In another interview given in 2004, regarding the beginning of the nuclear weapons programme and her father Z.A.Bhutto, Benazir Bhutto said that "The main person around it was Munir Ahmed Khan, who became chairman of PAEC, and my father put together the team of scientists for this and he followed two paths to nuclear status. One was the reprocessing plant and he negotiated an agreement with France for a reprocessing plant and then he did a uranium enrichment plant." [ciii]

The National Development Complex was another success story of PAEC, and today NESCOM is one of the most important strategic organizations, which essentially has its roots in the success of NDC as a subsidiary of the PAEC, thus again bearing testimony to the vision, competence and patriotism of successive PAEC Chairmen and their equally capable teams of scientists and engineers. After A.Q. Khan and PAEC Chairman Dr. Ishfaq Ahmad (1991-2001) were both retired, the nuclear weapons development was taken out of PAEC and placed under the National Engineering and Scientific Commission (NESCOM), with Dr. Samar Mubarikmand as its head. NESCOM is also running the missile programme with the development of the Solid fueled Shaheen ballistic missiles and the Babar Cruise Missile. It has its roots in the National Development Complex (NDC). This was the same Samar who conducted the 1998 tests at Chaghi and who was called a protege of Munir Ahmed Khan by A.Q.Khan. He had served as Member (Technical) of PAEC under Dr. Ishfaq Ahmad. When the PAEC concluded an agreement with Chian to acquire the solid fueled M-11 ballistic missiles from China in 1989, A.Q.Khan soon after managed to get the liquid fueled "Ghauri", from North Korea, and again hit the public imagination as the man who also gave Pakistan the delivery system for the bomb. The fact was that with the foundations of NDC having being laid in 1990, the PAEC was already on its way to start work on the solid fueled "Shaheen" ballistic missile, before the Ghauris or the Taepodongs and Nodongs became operational.

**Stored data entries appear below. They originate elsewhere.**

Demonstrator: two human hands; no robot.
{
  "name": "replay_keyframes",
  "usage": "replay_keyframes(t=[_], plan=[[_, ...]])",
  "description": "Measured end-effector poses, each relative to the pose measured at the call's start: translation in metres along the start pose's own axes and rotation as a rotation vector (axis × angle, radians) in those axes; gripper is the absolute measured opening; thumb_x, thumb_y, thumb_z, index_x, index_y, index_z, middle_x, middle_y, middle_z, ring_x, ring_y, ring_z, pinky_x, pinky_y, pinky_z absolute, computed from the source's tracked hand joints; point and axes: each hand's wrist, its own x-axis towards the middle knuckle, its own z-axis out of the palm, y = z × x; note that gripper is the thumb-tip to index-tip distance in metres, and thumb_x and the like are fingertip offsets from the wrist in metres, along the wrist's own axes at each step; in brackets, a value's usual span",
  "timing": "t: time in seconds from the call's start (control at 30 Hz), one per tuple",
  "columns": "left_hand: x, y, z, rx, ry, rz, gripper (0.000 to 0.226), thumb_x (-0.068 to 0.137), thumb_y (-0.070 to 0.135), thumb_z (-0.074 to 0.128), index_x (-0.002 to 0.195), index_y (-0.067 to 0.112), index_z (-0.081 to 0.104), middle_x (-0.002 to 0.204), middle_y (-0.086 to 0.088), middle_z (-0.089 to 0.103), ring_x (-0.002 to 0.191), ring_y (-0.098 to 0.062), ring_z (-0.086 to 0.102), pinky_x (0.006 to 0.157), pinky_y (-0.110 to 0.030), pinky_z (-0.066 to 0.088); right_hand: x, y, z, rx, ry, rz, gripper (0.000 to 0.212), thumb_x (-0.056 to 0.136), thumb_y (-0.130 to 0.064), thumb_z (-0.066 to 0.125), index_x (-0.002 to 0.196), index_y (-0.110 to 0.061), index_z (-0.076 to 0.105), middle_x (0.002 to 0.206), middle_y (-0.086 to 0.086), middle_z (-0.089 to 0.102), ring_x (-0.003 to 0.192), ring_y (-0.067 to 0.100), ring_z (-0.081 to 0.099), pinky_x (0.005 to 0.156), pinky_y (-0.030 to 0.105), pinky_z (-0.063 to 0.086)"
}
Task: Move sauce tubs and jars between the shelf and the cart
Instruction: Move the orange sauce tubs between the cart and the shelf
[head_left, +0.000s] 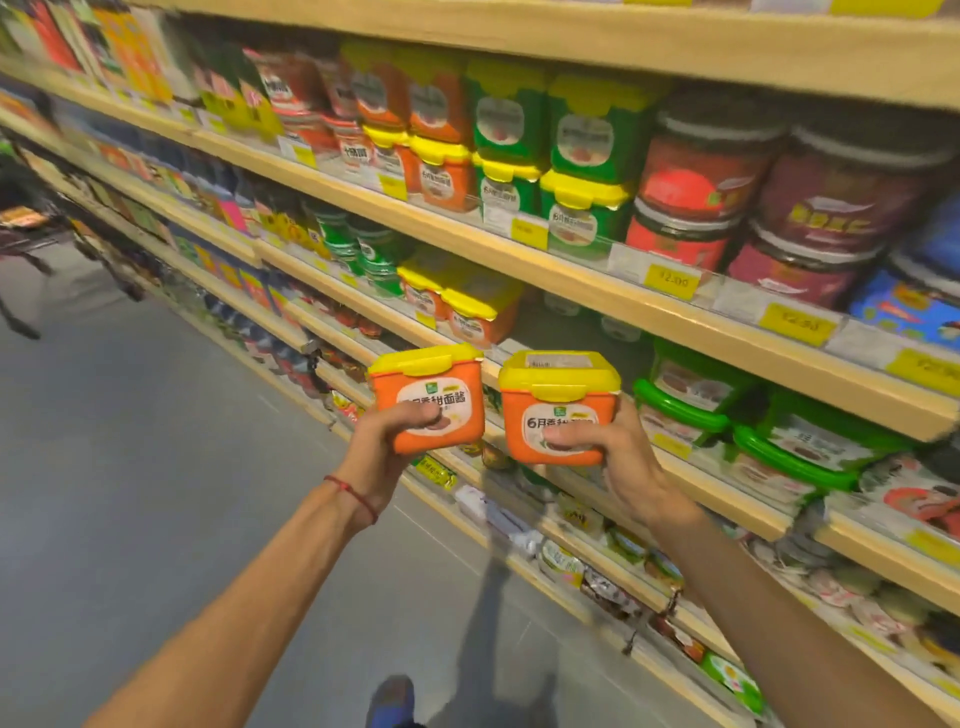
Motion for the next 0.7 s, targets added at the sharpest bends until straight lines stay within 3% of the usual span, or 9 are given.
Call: replay_keyframes(t=[0.1,0.23,0.37,0.53,0.6,0.7], plan=[[0.045,0.018,-0.029,-0.08,-0.098,-0.065,0.042,0.049,0.011,0.08,0.092,0.008,0.079,0.099,-0.016,0.071,0.086,-0.028,0.069,0.085,-0.039,0.057,0.031,0.007,0.023,0.005,0.057,0.001,0.089,0.046,-0.008,0.09,0.13,0.0,0.063,0.105,0.012,0.08,0.095,0.03,0.078,0.07,0.036,0.063],[0.101,0.051,-0.068,-0.001,-0.195,-0.134,0.042,0.044,0.013,0.083,0.087,0.009,0.081,0.093,-0.012,0.075,0.085,-0.026,0.071,0.083,-0.034,0.06,0.066,0.014,0.06,0.024,0.146,0.028,0.09,0.045,-0.008,0.091,0.131,-0.002,0.063,0.106,0.013,0.08,0.095,0.031,0.078,0.071,0.039,0.064],[0.142,0.089,-0.093,0.178,-0.3,-0.149,0.063,0.044,0.027,0.094,0.104,0.012,0.08,0.111,-0.015,0.075,0.098,-0.031,0.071,0.098,-0.043,0.054,0.089,0.018,0.1,0.067,0.27,0.021,0.107,0.036,-0.02,0.098,0.134,-0.002,0.06,0.115,0.021,0.076,0.107,0.043,0.073,0.084,0.051,0.063],[0.186,0.113,-0.107,0.357,-0.317,-0.069,0.078,0.053,0.039,0.088,0.122,0.008,0.069,0.114,-0.016,0.075,0.1,-0.03,0.074,0.084,-0.038,0.059,0.107,0.022,0.131,0.059,0.316,-0.016,0.095,0.039,-0.021,0.09,0.129,-0.005,0.066,0.112,0.018,0.077,0.102,0.041,0.074,0.089,0.055,0.06],[0.199,0.114,-0.109,0.412,-0.31,-0.046,0.084,0.049,0.041,0.091,0.121,0.004,0.068,0.111,-0.016,0.076,0.098,-0.032,0.075,0.076,-0.034,0.059,0.113,0.024,0.134,0.071,0.332,-0.026,0.093,0.038,-0.021,0.09,0.127,-0.002,0.067,0.111,0.018,0.078,0.104,0.043,0.074,0.087,0.052,0.061],[0.211,0.11,-0.109,0.465,-0.301,-0.037,0.103,0.042,0.04,0.097,0.13,0.002,0.057,0.113,-0.016,0.075,0.101,-0.035,0.074,0.079,-0.04,0.059,0.118,0.024,0.133,0.072,0.305,-0.048,0.073,0.041,-0.019,0.089,0.112,-0.011,0.077,0.105,0.013,0.08,0.098,0.035,0.076,0.076,0.042,0.063]])
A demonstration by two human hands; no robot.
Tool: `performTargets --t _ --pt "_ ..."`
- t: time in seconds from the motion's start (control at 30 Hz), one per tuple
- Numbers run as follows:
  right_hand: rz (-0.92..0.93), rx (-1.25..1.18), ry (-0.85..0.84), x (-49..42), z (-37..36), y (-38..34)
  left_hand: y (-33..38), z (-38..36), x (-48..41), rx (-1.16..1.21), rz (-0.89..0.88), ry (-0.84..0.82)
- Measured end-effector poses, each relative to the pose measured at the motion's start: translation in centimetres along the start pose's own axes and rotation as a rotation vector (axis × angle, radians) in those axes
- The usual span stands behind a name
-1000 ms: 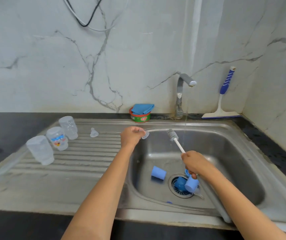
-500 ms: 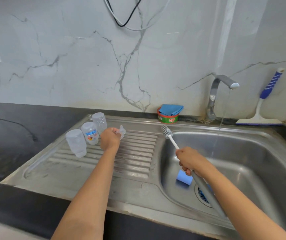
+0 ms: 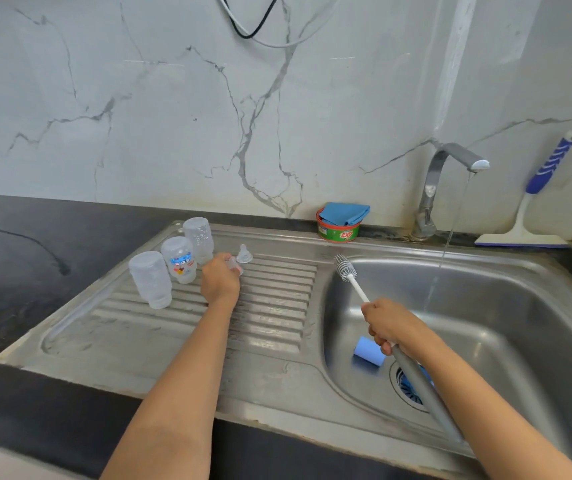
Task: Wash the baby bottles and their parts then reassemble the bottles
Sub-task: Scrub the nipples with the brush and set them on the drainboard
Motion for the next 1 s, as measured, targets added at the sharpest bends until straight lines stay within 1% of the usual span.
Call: performTargets --t 0.1,0.2,0.3,0.37,0.4,0.47,0.53,0.57,0.67,0.77,0.83,1.0 --pt "-0.006 -0.014 0.016 -0.1 0.9 0.4 1.3 0.4 1.1 0.088 -0.047 0.083" --pt "-0.028 -0.075 0.054 0.3 2.6 1.2 4.7 -0.1 3.3 0.193 -0.19 0.156" --pt "-0.069 -0.112 0.077 1.0 4.3 2.7 8.2 -3.4 6.0 0.266 -0.299 0.091" --pt "-0.097 -0.124 0.081 1.1 5.2 3.8 10.1 -6.8 8.0 0.268 -0.372 -0.014" --pt "-0.108 -0.125 0.093 1.2 5.9 4.4 10.9 -8.9 9.1 0.253 -0.402 -0.099" --pt "-0.119 -0.118 0.122 1.3 7.1 5.4 11.7 -13.5 11.7 0.179 -0.403 -0.34" --pt "-0.13 -0.113 0.141 1.4 7.9 6.3 11.3 -17.6 14.1 0.034 -0.359 -0.58" --pt "-0.137 -0.106 0.15 1.5 8.4 7.0 11.1 -19.3 15.3 -0.041 -0.344 -0.673" --pt "-0.142 -0.065 0.166 1.4 9.4 8.7 10.4 -22.9 18.7 -0.26 -0.339 -0.882" --pt "-0.159 -0.03 0.176 1.0 9.9 10.7 10.0 -25.3 22.1 -0.428 -0.399 -1.05" --pt "-0.172 -0.002 0.176 0.6 10.1 11.8 9.9 -26.8 23.9 -0.465 -0.417 -1.125" --pt "-0.182 0.066 0.14 -0.2 9.7 12.8 9.2 -30.3 27.7 -0.53 -0.37 -1.274"
Point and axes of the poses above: each hand's wrist, its own x-axis away from the middle knuckle, its own z-axis out of the back of the hand, y = z × x, the point moved 8 cm from there along -x, towards the middle knuckle, and after that the axes turned 9 degrees about x, right-handed, at the moved point
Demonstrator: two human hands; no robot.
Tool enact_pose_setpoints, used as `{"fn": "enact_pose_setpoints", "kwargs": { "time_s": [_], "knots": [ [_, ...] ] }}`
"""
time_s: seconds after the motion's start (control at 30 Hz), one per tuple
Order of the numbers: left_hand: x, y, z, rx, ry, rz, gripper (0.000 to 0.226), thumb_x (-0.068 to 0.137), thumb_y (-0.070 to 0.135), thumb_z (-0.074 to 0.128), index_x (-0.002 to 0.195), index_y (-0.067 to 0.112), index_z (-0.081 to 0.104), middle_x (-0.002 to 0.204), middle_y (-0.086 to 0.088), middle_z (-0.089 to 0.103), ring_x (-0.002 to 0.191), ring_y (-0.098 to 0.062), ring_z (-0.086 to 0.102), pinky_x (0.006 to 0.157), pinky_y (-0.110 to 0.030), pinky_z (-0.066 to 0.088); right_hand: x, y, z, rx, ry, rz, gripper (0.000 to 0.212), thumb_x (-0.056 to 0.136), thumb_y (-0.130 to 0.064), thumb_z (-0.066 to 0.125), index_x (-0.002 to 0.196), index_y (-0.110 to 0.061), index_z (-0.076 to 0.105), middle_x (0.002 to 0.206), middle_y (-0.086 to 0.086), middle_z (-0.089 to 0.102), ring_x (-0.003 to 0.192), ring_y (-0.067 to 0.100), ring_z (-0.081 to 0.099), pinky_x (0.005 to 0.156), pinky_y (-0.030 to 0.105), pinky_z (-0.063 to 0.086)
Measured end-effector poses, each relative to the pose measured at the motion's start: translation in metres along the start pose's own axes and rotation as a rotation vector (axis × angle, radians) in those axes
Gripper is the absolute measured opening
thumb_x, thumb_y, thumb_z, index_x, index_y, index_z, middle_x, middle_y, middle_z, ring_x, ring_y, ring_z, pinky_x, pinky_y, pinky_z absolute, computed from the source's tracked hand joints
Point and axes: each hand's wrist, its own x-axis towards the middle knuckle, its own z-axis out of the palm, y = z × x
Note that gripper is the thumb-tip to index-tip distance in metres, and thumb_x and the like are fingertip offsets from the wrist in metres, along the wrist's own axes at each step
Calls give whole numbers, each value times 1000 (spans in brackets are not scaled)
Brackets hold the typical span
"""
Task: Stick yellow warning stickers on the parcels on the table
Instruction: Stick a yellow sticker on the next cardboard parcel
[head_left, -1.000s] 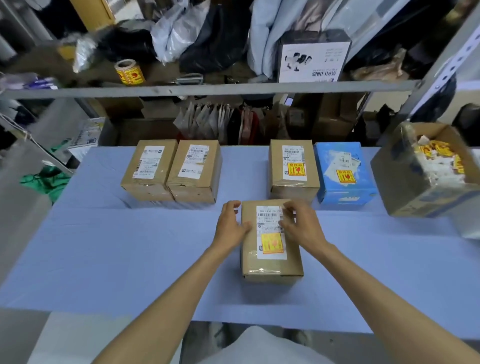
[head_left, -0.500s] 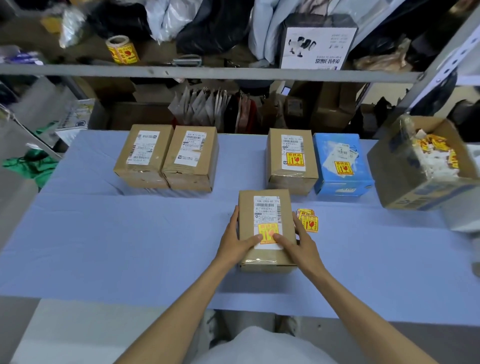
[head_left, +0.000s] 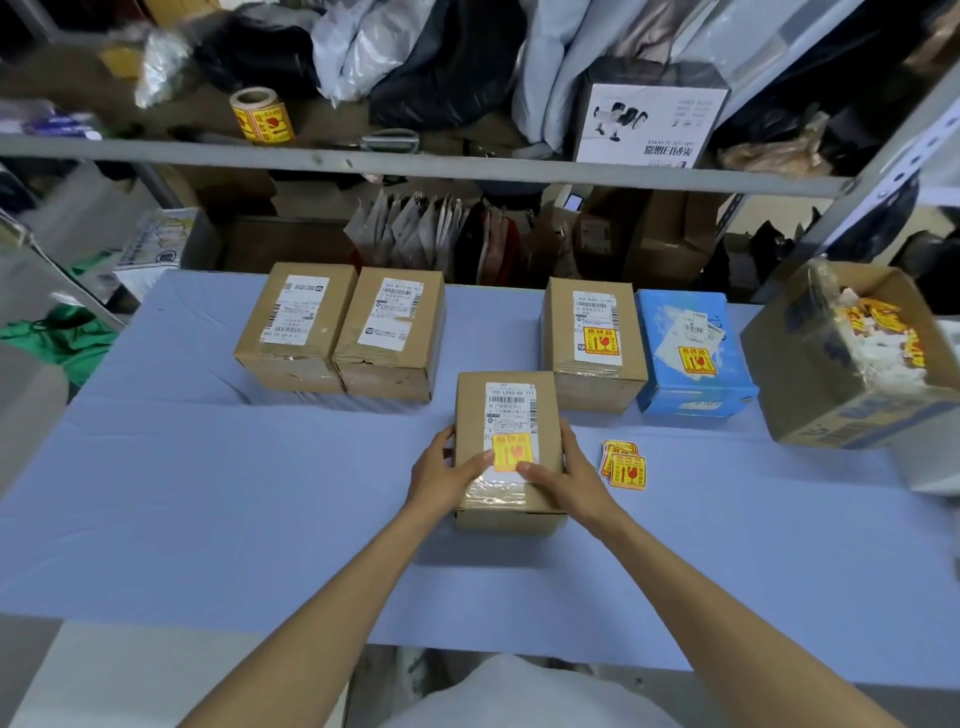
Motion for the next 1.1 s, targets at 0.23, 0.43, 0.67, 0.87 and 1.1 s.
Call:
{"fn": "enact_pose_setpoints", "kwargs": {
  "time_s": [0.23,0.43,0.67,0.87,1.1],
  "knots": [
    [22,14,-17,17,16,-40,66,77,41,76,134,27,46,115,-6,67,89,-17,65,67,-21,49,20,-19,15,-114,140,-46,62,75,-28,78,122,-41,40,103,-21,59,88,-6,59,68,11,45],
    [34,17,-37,72,71,-20,68,78,42,74,137,28,43,123,0,63,103,-19,62,88,-34,50,35,-29,31,-81,169,-25,67,78,-28,76,135,-27,40,113,-13,58,97,6,59,81,22,50],
    [67,53,-38,39,-43,83,69,82,27,73,142,23,40,131,1,58,105,-12,55,84,-25,45,61,-60,12,-9,222,-35,43,83,-17,71,119,-25,50,107,-8,62,88,0,59,71,16,47],
    [90,70,-30,36,-103,48,68,84,26,71,143,25,37,129,-3,59,104,-17,58,72,-21,48,79,-71,-5,-64,255,11,43,83,-11,70,122,-9,54,121,7,64,103,20,62,87,32,50],
    [113,89,-39,61,-40,86,68,85,25,69,145,27,38,134,0,58,118,-20,55,103,-38,44,111,-94,-6,-238,309,-43,47,79,-23,75,120,-12,55,118,2,65,93,14,57,78,26,45]
  ]
}}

Therefore, in the light of the above discussion, the falsification of the country’s nuclear history must be done away with and the facts should be accepted as they are, not as they have been distorted and told to the public for many years now, in order to restore the credibility of Pakistan’s nuclear programme and honor those who served Pakistan with impeccable honesty, selfless devotion and intense patriotic zeal, and gave Pakistan the means to safeguard her independence, despite acute resource constraints and sanctions, without using the nuclear programme for personal aggrandizement or financial corruption and who have enabled us to safeguard our honor as a nation.

As the continuing revelations of Abdul Qadeer Khan's proliferation activities show, his and his accomplices' greed and his own insatiable appetite for fame at the cost of other scientists, and his willingness to sacrifice Pakistan's security interests for personal gain are remarkable. The PAEC scientists' silence, dedication and willingness to forego glory in order to get the mission accomplished, stands in striking contrast to Dr.A.Q.Khan's behaviour. One can only hope that the people of Pakistan one day realize who their true heroes are.